DESCRIPTION OF THE TASK:
Filter the records below and copy every line containing the word "wooden".
* * * * * * *
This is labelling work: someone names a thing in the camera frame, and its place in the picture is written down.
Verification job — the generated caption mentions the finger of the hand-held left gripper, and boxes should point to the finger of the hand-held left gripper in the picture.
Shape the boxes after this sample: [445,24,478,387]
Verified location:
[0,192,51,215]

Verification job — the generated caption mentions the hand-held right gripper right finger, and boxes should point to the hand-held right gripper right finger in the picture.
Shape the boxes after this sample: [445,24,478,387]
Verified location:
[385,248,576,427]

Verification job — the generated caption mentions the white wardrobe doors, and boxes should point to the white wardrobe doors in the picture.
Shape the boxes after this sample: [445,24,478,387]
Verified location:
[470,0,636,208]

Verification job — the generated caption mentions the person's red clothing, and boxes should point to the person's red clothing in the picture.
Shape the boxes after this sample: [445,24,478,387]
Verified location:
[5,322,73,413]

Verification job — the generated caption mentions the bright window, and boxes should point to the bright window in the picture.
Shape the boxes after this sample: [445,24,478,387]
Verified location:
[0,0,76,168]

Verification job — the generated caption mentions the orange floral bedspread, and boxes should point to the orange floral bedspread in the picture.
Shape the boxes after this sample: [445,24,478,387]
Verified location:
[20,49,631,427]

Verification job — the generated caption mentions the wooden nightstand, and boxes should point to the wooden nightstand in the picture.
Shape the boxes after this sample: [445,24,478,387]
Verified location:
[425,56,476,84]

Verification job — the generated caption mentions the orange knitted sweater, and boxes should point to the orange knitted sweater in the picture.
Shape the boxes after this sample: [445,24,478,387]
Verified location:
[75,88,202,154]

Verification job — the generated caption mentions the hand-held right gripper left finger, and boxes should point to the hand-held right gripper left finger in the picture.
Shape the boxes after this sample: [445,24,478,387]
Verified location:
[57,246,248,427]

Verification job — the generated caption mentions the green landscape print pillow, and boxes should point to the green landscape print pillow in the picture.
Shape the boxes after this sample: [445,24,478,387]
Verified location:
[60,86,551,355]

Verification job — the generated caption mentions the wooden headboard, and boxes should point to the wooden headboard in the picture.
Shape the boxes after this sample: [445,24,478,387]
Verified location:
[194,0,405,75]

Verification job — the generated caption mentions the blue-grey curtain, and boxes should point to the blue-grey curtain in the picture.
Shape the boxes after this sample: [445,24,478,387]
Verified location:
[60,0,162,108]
* * * * * * *
OUTPUT FOR THIS EXERCISE:
Verification job — the generated caption mentions the wooden nightstand, and boxes should point to the wooden nightstand in the picture.
Verification job — the generated caption mentions the wooden headboard, and boxes should point to the wooden headboard in the picture.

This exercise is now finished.